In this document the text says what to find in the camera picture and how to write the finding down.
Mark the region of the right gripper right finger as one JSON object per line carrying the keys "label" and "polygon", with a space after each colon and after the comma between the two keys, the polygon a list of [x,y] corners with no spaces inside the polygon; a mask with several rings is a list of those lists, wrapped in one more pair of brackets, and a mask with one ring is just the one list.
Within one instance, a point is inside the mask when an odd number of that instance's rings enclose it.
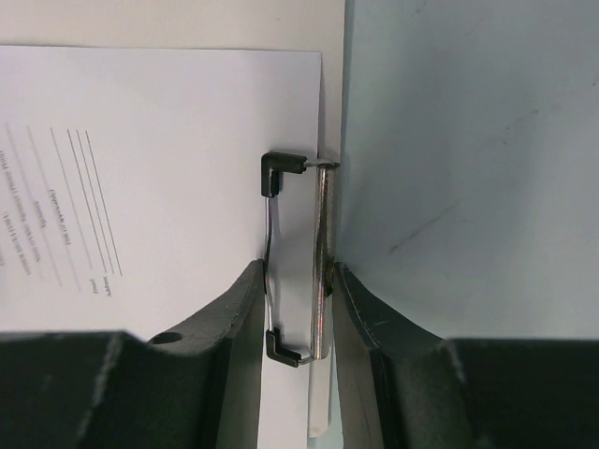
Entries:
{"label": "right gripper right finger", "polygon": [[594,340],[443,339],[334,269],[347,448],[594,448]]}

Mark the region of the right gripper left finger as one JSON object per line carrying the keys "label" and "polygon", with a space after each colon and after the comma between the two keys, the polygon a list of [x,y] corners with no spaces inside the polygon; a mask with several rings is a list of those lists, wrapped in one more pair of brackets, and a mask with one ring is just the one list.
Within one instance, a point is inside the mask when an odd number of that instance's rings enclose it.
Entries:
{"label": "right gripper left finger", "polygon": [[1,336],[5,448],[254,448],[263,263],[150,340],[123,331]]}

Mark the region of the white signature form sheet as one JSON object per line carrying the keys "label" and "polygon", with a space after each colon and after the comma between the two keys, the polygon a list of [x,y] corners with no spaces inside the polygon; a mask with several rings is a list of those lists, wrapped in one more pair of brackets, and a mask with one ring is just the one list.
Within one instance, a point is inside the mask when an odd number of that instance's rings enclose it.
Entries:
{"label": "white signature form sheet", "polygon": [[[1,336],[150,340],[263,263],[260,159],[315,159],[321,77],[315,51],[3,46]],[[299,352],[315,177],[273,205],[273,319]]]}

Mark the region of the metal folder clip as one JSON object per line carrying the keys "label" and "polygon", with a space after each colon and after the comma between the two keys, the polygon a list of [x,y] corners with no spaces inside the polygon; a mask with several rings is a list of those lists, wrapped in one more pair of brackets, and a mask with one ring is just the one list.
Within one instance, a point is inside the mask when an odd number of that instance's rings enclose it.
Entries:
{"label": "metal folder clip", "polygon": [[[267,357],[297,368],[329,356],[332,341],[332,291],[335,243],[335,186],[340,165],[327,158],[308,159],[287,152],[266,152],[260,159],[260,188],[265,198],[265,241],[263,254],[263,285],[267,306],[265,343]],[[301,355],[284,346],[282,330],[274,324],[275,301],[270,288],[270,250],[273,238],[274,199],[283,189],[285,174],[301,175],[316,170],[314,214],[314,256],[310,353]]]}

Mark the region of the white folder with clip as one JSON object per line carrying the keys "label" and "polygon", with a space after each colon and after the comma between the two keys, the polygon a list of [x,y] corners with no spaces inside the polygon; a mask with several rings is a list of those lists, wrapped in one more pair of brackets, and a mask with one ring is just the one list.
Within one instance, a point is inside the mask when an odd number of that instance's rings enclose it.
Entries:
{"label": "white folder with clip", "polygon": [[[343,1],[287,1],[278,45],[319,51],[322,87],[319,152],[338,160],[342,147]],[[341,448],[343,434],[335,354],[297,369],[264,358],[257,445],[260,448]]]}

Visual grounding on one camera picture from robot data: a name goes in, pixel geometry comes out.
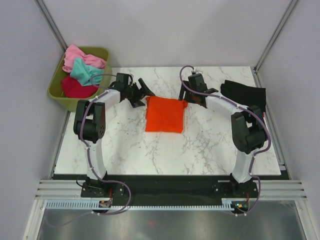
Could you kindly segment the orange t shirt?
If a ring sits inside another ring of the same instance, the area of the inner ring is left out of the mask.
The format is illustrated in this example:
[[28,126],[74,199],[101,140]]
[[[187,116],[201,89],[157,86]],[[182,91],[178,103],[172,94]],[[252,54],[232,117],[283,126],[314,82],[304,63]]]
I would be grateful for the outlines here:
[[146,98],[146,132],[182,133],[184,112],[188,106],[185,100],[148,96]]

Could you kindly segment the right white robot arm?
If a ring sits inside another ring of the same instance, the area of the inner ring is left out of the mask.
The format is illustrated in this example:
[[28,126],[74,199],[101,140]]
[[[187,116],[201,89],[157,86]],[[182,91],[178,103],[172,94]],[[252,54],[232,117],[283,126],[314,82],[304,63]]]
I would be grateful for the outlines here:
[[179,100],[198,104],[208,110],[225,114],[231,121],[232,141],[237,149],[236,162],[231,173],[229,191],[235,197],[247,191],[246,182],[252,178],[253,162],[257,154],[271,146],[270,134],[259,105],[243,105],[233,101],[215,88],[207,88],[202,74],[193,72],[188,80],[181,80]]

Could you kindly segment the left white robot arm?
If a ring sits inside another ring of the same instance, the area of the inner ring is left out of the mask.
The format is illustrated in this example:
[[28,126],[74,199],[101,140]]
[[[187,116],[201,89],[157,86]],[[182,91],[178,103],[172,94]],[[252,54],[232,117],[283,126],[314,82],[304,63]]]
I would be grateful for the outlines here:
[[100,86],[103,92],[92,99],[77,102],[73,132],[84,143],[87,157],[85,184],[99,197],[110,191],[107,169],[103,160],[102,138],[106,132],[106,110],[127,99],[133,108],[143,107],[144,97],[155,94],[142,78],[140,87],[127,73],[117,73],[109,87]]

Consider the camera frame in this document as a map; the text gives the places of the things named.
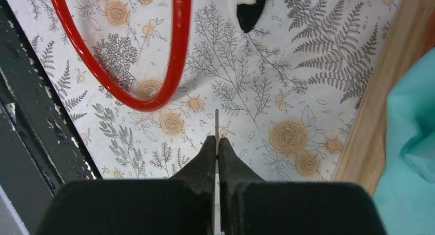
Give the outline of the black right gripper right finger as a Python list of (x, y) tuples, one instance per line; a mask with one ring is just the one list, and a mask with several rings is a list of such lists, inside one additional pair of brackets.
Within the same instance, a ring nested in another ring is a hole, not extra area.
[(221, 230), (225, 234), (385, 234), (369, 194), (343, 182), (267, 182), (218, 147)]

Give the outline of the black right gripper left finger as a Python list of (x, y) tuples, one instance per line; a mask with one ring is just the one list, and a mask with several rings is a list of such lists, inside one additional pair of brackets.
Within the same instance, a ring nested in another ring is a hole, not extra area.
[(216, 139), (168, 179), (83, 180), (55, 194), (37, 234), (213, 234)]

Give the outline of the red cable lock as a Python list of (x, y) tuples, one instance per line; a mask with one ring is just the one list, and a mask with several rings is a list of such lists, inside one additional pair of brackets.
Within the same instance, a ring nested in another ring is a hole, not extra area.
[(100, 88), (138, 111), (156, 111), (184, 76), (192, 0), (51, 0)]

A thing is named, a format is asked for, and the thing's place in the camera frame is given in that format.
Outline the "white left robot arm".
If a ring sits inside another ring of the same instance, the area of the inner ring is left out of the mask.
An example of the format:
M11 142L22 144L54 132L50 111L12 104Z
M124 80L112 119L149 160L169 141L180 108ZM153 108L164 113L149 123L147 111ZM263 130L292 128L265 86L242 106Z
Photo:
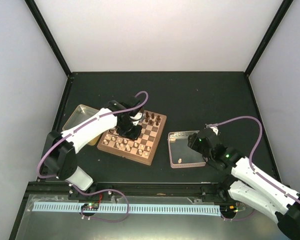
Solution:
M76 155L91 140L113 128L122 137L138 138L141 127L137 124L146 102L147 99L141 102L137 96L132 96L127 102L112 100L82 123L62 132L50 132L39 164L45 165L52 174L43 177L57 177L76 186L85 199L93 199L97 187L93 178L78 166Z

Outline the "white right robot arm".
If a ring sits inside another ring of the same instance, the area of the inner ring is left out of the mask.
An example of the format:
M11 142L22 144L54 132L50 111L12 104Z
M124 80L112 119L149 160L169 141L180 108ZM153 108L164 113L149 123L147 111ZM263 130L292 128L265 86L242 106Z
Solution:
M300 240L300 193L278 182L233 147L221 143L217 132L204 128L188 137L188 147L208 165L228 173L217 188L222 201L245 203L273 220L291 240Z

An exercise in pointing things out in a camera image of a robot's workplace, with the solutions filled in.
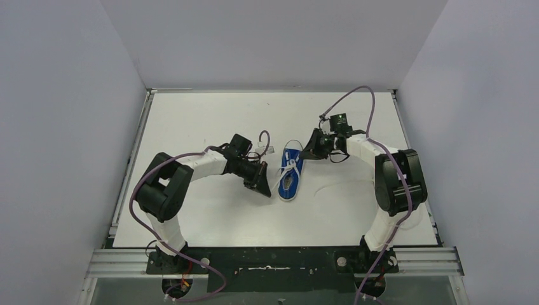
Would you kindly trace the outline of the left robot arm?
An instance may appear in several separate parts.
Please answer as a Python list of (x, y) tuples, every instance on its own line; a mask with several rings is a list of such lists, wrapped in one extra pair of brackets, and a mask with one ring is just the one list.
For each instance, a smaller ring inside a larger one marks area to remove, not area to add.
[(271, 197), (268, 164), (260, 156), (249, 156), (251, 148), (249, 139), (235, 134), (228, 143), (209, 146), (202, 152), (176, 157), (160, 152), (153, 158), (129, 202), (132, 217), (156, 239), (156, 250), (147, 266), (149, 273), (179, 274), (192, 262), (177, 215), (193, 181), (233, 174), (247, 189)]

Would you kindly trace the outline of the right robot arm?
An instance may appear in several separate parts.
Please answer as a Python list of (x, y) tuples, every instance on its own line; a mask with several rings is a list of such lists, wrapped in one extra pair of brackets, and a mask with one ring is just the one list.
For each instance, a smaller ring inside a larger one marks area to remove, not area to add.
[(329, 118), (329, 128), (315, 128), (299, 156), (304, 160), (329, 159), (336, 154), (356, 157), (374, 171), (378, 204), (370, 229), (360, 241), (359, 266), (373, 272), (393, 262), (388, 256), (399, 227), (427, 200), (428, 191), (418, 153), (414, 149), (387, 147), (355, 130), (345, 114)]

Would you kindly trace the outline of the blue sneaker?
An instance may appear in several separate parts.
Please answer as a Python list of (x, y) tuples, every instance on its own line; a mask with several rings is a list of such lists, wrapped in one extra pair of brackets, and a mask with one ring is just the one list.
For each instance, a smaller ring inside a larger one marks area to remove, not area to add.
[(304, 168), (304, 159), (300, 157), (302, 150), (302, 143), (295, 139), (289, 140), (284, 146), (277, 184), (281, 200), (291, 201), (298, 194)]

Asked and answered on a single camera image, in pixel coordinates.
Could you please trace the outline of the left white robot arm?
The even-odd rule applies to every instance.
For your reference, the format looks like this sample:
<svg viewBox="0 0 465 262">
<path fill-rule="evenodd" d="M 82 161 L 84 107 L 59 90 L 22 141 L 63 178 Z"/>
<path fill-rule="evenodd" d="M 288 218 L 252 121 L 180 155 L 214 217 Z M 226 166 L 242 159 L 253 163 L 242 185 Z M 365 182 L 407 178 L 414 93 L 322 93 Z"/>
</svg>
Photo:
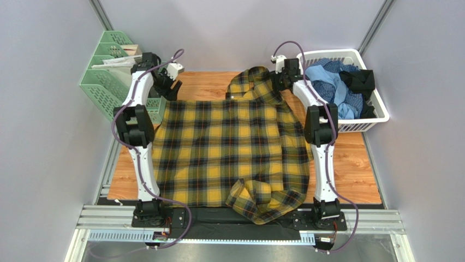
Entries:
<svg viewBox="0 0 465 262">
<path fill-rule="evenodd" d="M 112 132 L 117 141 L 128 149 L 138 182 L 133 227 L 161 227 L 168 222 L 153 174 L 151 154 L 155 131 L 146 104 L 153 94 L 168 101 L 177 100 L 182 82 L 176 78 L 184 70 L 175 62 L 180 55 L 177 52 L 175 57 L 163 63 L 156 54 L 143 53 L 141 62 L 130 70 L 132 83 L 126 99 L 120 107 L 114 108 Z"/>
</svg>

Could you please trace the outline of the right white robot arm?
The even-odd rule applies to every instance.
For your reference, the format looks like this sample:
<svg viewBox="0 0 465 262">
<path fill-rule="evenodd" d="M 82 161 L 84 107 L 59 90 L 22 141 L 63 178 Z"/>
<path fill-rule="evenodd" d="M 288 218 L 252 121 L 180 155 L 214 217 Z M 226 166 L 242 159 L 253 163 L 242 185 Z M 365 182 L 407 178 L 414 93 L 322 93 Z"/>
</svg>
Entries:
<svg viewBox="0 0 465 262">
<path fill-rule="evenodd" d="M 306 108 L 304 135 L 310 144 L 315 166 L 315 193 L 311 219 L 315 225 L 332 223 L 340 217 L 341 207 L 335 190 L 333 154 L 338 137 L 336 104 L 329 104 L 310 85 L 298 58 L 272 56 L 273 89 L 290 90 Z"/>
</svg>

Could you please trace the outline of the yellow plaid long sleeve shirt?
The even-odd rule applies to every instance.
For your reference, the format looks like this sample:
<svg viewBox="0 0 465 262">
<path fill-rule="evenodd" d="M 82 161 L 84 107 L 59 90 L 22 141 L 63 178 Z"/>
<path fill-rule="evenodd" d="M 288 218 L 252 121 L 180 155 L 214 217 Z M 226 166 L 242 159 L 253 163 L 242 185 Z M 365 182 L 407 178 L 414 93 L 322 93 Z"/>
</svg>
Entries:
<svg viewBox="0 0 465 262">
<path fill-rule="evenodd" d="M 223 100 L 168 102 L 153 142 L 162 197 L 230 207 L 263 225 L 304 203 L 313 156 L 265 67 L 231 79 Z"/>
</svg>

Task prompt
Your answer must consist solely of the lines from the top of the entries above through the line containing "Mark the region of the right gripper right", copied exactly, both ends included.

Response
In this document the text says what to find in the camera picture and how to write the finding down.
Mark the region of the right gripper right finger as one JSON object per line carrying the keys "label" and "polygon", with a space after each colon and after the comma between the two keys, the polygon a list of [x,y] corners with no spaces inside the polygon; a mask with several rings is a list of those lists, wrapped in one more pair of brackets, and a mask with one ring is just the one list.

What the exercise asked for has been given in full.